Encryption invariant:

New ciphertext MUST use exactly one active encrypt key for its purpose/scope.

Decryption invariant:

Old ciphertext MAY use decrypt-only keys until retention/migration completes.

13. Versioned Envelope Design

A robust ciphertext record should include key metadata.

public record EncryptedValue(
        int version,
        String algorithm,
        String keyId,
        byte[] nonce,
        byte[] encryptedDataKey,
        byte[] ciphertext,
        byte[] tag,
        String aad
) {}

Do not design ciphertext as just byte[] with hidden assumptions. Hidden assumptions become migration blockers.

Minimum envelope fields:

1. Version.
2. Algorithm.
3. Key ID.
4. Nonce/IV.
5. Ciphertext.
6. Authentication tag, if not appended.
7. AAD/domain context.
8. Optional encrypted DEK.
9. Creation timestamp.
10. Compression flag, if compression is used before encryption.

14. Secrets in Containers and CI/CD

Secrets often leak before the application starts.

Danger zones:

Better controls:

1. Use workload identity instead of static cloud credentials.
2. Inject secrets at runtime, not build time.
3. Keep secret access scoped per service and environment.
4. Use short-lived credentials where possible.
5. Apply secret scanning in source and CI.
6. Redact known secret formats in logs.
7. Disable or protect heap dumps for sensitive services.
8. Rotate immediately after suspected exposure.

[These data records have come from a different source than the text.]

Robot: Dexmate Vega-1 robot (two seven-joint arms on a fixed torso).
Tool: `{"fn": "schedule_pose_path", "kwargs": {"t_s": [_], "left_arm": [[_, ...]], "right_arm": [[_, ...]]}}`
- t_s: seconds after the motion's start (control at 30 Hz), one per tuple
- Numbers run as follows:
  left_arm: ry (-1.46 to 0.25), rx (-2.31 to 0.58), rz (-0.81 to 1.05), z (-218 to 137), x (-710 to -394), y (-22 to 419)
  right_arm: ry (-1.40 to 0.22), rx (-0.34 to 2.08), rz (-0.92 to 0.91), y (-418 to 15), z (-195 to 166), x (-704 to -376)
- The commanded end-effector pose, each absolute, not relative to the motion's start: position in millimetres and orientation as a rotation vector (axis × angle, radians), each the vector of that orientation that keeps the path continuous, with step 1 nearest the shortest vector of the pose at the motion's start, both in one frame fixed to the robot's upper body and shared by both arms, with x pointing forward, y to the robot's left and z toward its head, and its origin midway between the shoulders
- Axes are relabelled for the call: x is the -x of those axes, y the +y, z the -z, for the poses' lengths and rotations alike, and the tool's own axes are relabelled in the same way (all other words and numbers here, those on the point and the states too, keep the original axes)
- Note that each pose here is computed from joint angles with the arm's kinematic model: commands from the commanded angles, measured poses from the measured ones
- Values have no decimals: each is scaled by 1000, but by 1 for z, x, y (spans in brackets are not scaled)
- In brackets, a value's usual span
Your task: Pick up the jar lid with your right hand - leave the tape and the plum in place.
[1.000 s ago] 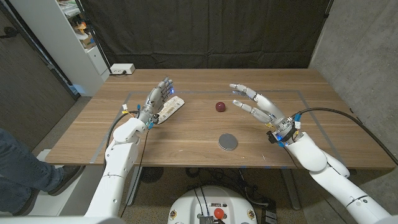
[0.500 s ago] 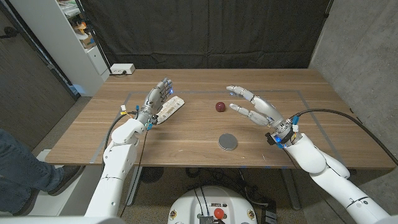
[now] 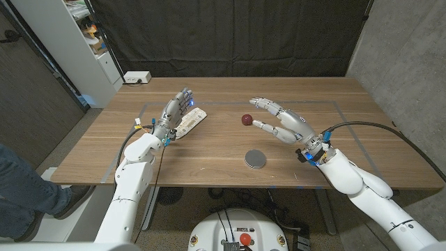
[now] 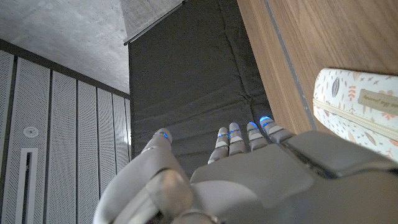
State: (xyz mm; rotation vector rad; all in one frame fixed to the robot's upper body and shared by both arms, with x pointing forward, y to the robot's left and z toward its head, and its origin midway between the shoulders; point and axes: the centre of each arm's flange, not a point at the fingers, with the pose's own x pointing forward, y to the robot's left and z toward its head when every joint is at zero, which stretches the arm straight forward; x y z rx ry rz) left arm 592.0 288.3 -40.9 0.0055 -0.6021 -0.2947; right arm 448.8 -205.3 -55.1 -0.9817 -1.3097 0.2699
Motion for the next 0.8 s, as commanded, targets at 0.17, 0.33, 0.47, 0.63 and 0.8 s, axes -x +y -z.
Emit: {"fn": "schedule_pose_path", "kwargs": {"t_s": [0.17,0.33,0.47,0.63,0.8], "left_arm": [[-604,-6,294,40,-594,291],[-604,-4,292,40,-594,292],[-604,3,295,41,-595,291],[-605,-6,299,40,-594,289],[-605,-6,294,40,-593,289]], "right_arm": [[-1321,1075,-240,-198,56,-451],[-1321,1114,-231,-196,58,-450],[-1323,1154,-218,-194,60,-450],[-1314,1170,-226,-191,61,-450],[-1306,1186,-240,-189,63,-451]]}}
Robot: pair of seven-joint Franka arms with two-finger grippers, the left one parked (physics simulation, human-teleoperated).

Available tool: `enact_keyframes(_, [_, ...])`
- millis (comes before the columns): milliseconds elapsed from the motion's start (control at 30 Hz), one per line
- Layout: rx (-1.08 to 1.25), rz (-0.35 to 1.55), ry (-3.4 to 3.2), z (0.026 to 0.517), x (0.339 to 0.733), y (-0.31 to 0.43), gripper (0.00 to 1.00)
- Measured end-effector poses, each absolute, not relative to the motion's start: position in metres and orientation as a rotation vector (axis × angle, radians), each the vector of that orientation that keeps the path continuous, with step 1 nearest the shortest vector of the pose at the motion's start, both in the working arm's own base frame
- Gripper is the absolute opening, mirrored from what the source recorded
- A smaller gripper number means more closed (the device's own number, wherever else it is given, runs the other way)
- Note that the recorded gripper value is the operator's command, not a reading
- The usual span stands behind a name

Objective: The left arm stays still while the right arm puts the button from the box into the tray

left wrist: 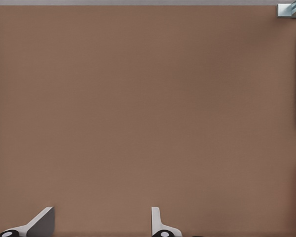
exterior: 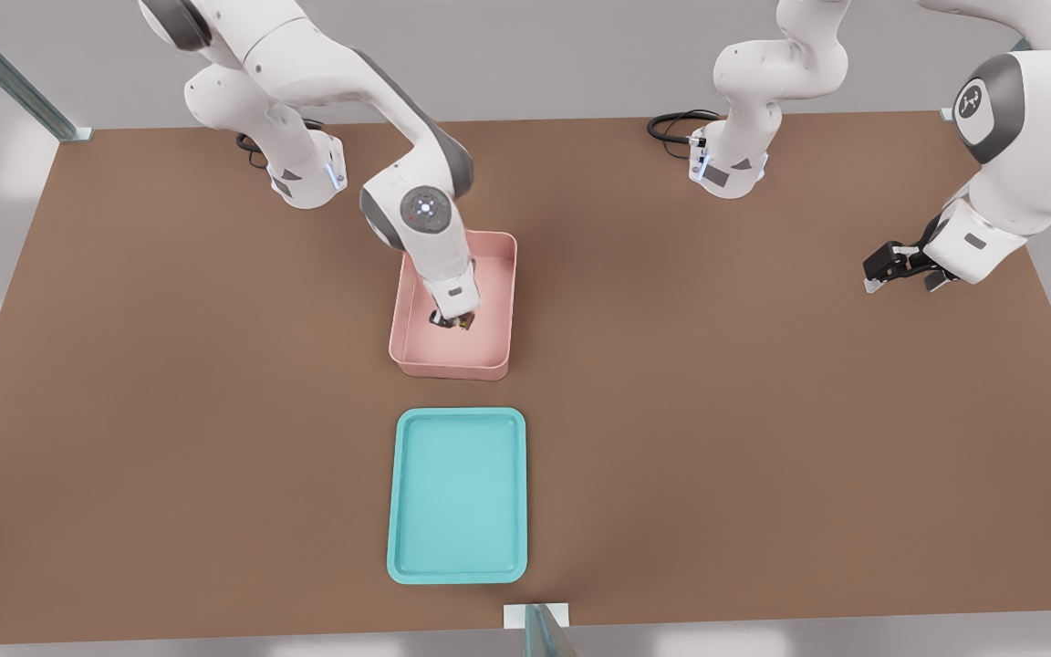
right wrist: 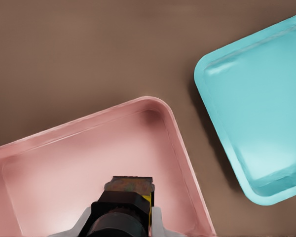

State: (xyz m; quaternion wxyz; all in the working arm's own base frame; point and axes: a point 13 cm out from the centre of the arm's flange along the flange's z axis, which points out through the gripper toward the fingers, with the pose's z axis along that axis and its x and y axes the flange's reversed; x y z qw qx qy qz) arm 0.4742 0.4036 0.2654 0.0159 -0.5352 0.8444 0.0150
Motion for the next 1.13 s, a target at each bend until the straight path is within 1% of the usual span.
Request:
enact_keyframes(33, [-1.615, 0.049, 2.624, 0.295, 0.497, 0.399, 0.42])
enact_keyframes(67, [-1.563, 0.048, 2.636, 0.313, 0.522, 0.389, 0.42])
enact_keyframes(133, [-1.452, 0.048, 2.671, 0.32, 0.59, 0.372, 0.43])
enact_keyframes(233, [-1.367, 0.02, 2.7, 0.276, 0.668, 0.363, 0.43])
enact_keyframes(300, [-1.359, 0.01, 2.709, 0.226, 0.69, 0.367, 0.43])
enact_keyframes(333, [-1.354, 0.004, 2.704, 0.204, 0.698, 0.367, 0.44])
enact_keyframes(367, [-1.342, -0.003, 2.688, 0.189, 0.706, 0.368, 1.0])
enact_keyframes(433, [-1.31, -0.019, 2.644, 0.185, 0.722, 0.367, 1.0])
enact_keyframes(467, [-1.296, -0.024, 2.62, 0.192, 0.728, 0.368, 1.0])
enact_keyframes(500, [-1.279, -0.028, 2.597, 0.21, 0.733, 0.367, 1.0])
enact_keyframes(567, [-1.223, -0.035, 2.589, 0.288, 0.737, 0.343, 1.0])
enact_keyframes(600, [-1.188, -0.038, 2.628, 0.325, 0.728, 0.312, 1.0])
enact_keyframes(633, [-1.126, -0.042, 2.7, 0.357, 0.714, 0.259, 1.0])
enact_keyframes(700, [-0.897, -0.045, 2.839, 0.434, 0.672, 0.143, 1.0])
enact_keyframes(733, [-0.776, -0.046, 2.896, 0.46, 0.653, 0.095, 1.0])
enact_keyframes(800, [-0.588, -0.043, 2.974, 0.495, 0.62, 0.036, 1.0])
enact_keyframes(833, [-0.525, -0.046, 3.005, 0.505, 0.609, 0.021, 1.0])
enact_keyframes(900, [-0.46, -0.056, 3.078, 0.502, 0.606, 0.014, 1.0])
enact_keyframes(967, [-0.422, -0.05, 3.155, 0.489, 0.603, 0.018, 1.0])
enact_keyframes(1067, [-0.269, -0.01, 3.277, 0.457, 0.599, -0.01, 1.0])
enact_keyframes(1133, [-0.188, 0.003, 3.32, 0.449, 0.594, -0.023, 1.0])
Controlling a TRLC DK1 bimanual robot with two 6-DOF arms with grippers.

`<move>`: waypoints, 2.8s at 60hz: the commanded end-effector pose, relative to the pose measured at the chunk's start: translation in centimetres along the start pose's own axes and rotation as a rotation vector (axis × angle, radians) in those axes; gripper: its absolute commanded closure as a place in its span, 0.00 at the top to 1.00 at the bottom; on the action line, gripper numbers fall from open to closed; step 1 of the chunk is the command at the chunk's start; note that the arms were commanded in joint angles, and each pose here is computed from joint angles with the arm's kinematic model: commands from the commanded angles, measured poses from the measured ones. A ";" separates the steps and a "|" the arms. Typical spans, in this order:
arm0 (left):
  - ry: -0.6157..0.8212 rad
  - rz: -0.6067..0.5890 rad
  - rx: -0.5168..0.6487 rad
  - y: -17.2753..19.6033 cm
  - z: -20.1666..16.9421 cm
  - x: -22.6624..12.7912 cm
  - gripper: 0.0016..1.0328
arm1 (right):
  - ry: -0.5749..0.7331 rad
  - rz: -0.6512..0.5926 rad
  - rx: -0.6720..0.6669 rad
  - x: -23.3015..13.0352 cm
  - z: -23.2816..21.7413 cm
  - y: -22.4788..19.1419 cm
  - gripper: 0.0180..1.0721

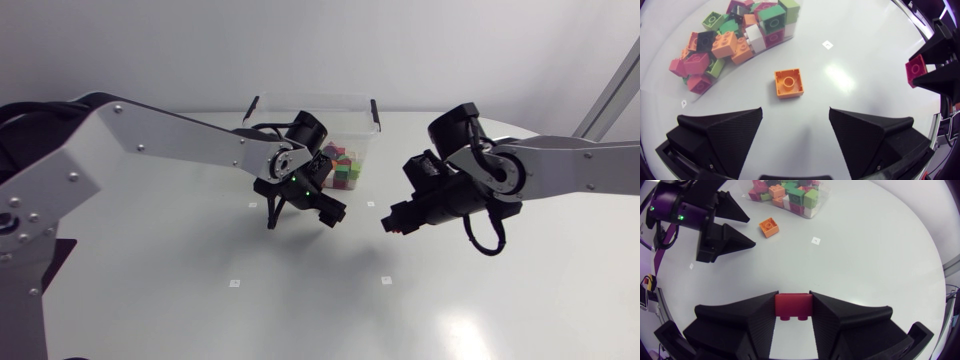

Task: Place the duplo bricks in the container

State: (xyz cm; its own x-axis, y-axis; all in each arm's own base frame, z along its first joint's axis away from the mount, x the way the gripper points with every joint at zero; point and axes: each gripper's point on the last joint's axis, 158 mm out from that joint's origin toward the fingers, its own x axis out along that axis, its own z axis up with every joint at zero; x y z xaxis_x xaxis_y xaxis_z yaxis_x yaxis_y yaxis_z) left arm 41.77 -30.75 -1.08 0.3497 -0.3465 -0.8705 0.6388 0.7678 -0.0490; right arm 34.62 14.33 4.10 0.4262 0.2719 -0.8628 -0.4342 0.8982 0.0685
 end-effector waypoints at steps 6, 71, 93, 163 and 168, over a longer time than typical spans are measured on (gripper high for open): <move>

OWASP's Secrets Management guidance emphasizes lifecycle concerns such as creation, storage, access, rotation, detection, and incident response. Rotation should be a safe multi-step transition, not a single destructive overwrite.

15. Access Control for Secrets

Secret policy should be least privilege and purpose-specific.

Bad policy:

service-* can read secret/* in prod

Better policy:

case-service-prod can read:
  /prod/case-service/db/readonly
  /prod/case-service/jwt-verification-public-set
  /prod/case-service/payment-client-cert

case-service-prod cannot read:
  /prod/payment-service/db/admin
  /prod/root-ca/private-key
  /dev/*

Policy dimensions:

1. Service/workload identity.
2. Environment.
3. Tenant or business domain.
4. Secret purpose.
5. Read vs write vs rotate vs destroy.
6. Human vs workload access.
7. Break-glass conditions.
8. Audit and alerting.

16. Break-Glass Design

Break-glass access is emergency access outside normal paths.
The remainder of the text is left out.